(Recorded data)
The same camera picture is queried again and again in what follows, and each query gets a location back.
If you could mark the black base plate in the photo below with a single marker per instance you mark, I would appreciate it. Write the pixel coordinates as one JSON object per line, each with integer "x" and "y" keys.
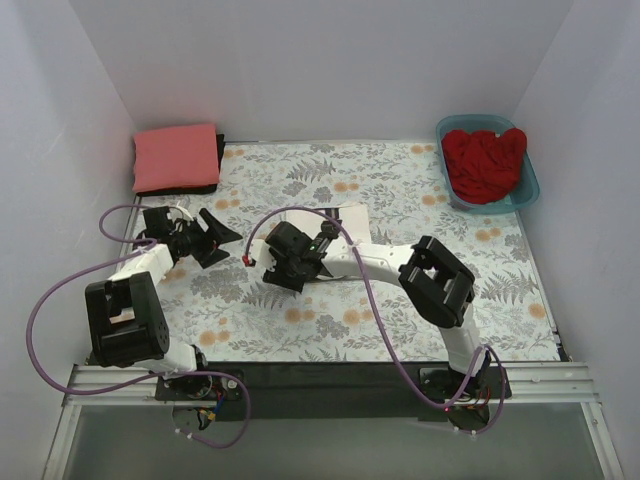
{"x": 337, "y": 390}

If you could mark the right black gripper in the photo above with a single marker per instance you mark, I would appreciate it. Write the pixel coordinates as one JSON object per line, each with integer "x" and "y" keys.
{"x": 279, "y": 276}

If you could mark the teal plastic basket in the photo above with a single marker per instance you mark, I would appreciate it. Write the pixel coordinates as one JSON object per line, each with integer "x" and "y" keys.
{"x": 527, "y": 190}

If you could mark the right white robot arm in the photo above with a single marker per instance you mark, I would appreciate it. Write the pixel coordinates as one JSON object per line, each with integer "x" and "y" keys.
{"x": 439, "y": 286}

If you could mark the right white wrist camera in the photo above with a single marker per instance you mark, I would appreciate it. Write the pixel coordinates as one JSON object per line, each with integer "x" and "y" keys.
{"x": 258, "y": 255}

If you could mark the folded black t shirt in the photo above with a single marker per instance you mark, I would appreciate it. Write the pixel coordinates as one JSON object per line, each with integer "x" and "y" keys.
{"x": 201, "y": 190}

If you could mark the floral table mat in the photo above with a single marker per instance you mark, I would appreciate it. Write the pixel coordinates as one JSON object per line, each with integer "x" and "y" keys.
{"x": 232, "y": 315}

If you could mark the aluminium frame rail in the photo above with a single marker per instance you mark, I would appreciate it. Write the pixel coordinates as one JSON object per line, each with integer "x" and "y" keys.
{"x": 530, "y": 382}

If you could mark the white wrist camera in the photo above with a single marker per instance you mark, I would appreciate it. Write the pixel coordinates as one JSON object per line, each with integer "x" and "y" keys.
{"x": 258, "y": 255}
{"x": 179, "y": 212}

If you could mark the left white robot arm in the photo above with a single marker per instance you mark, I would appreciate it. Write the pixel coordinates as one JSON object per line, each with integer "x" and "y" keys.
{"x": 126, "y": 320}

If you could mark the white t shirt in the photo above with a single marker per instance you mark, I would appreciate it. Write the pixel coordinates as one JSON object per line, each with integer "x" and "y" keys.
{"x": 350, "y": 220}

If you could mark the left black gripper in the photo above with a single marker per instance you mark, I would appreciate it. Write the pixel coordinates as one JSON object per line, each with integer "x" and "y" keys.
{"x": 203, "y": 242}

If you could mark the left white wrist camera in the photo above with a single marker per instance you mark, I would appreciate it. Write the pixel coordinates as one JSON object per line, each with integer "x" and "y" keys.
{"x": 179, "y": 212}

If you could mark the red crumpled t shirt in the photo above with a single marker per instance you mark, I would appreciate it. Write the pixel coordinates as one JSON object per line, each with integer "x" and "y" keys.
{"x": 484, "y": 167}

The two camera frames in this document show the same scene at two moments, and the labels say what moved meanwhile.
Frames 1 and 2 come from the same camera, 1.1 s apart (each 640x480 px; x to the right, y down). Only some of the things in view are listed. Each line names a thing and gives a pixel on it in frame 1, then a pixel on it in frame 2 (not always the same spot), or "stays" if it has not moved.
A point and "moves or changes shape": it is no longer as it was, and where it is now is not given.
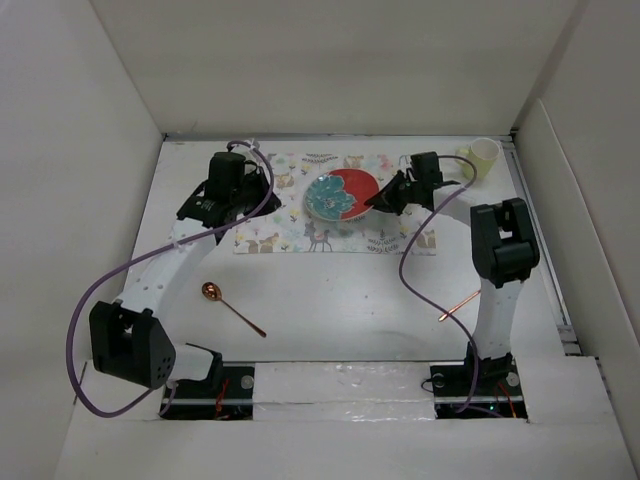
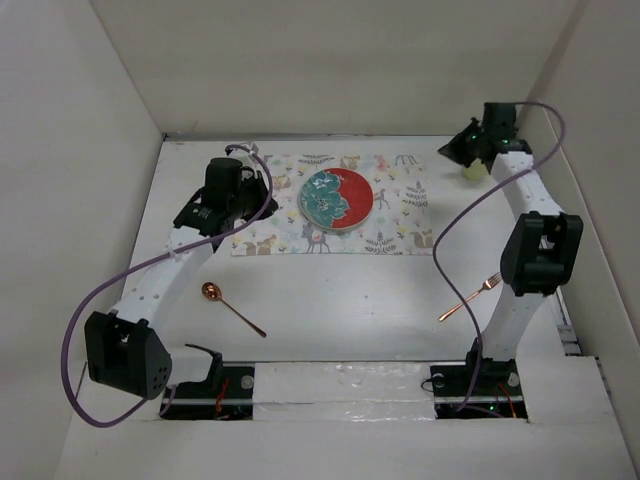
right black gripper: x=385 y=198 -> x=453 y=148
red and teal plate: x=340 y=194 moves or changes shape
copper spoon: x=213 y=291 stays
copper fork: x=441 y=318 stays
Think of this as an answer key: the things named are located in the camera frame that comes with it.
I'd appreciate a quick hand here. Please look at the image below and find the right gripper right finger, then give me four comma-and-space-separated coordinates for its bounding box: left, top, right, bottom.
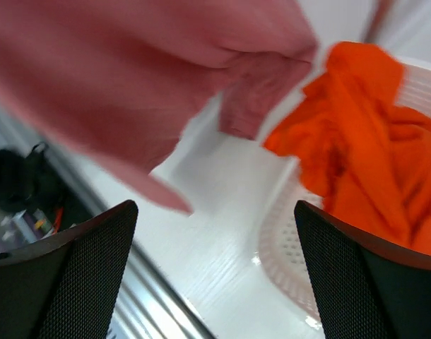
294, 200, 431, 339

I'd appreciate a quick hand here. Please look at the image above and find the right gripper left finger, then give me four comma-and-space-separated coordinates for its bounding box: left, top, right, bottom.
0, 200, 138, 338

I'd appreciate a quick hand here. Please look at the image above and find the orange t shirt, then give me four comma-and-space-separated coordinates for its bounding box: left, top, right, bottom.
264, 42, 431, 256

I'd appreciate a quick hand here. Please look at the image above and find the dusty rose t shirt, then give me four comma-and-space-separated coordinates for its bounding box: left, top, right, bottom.
0, 1, 318, 213

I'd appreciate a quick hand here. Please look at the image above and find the white perforated plastic basket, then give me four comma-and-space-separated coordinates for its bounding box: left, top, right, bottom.
256, 57, 431, 333

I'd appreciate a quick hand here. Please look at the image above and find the metal clothes rack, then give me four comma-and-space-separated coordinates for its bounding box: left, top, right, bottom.
362, 0, 396, 44

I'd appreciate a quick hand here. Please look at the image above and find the aluminium mounting rail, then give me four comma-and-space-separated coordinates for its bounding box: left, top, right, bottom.
0, 110, 211, 338

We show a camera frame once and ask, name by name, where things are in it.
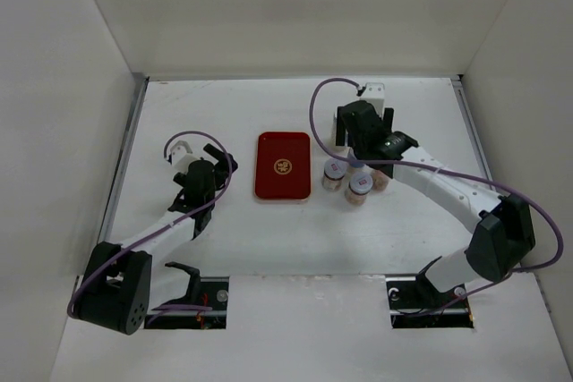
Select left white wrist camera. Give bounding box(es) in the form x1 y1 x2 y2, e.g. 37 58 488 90
167 140 198 174

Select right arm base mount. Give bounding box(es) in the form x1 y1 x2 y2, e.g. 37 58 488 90
385 276 474 329

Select red rectangular tray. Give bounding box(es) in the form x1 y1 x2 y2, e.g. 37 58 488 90
254 132 312 201

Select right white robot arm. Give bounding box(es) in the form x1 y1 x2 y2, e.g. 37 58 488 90
338 100 535 307

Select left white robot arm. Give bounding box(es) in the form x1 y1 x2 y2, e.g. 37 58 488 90
67 144 238 335

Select pink spice jar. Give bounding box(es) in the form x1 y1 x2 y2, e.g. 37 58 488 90
371 170 390 191

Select blue label shaker bottle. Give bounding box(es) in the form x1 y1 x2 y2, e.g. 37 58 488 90
347 149 371 175

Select silver lid shaker bottle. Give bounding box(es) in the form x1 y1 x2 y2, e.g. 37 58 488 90
330 114 348 152

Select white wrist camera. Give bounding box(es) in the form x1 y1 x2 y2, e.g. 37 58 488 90
358 82 385 116
167 140 198 174

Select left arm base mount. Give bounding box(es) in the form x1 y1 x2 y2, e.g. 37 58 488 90
143 262 230 330

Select blue lid spice jar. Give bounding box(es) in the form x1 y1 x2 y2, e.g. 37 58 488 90
321 158 347 191
345 172 373 206

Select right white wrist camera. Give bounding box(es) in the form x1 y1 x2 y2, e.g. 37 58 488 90
358 82 385 116

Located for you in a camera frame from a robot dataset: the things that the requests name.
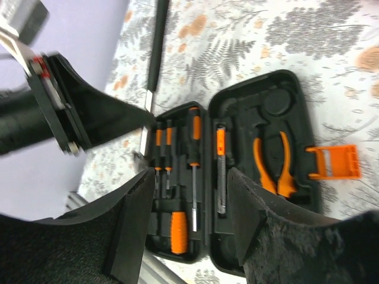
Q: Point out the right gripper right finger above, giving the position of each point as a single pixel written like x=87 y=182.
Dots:
x=279 y=242

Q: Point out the large orange handled screwdriver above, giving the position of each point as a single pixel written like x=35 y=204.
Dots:
x=194 y=137

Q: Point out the black plastic tool case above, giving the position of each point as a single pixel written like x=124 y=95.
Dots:
x=259 y=107

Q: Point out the orange black pliers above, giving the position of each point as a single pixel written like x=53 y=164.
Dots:
x=274 y=166

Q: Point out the orange handled utility knife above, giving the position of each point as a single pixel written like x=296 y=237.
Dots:
x=221 y=170

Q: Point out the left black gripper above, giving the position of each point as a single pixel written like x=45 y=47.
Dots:
x=60 y=104

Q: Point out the black handled hammer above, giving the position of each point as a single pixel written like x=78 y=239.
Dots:
x=162 y=7

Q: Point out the small orange black screwdriver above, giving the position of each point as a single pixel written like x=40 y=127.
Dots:
x=168 y=157

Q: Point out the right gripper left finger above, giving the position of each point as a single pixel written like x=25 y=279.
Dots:
x=100 y=242

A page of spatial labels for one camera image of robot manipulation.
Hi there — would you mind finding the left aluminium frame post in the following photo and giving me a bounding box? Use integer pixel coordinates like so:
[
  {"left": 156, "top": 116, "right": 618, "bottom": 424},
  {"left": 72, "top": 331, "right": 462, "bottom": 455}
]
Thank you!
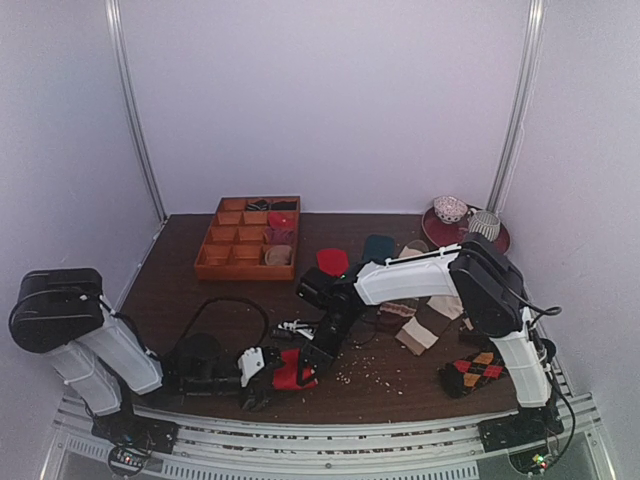
[{"left": 104, "top": 0, "right": 168, "bottom": 224}]

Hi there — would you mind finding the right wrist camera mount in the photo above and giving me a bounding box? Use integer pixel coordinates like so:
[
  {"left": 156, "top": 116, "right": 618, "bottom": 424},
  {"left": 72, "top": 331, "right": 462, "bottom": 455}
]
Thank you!
[{"left": 277, "top": 319, "right": 316, "bottom": 340}]

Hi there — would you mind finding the wooden compartment tray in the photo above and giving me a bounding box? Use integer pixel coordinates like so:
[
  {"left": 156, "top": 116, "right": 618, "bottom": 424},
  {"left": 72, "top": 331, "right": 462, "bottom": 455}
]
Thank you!
[{"left": 194, "top": 196, "right": 301, "bottom": 282}]

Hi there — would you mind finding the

--- Brief ---
Among the entries above, find the line with "Located for you" and repeat exactly from there through the line with "Q: Point out the large", leaving out the pictures.

--- Exercise result ---
Located for you in a camera frame from a robot dataset: the things that the requests name.
Q: Point out the right gripper right finger above, giving the position of each point as a single pixel written like x=87 y=182.
Dots:
x=279 y=242

Q: Point out the large orange handled screwdriver above, giving the position of each point as a single pixel written like x=35 y=204.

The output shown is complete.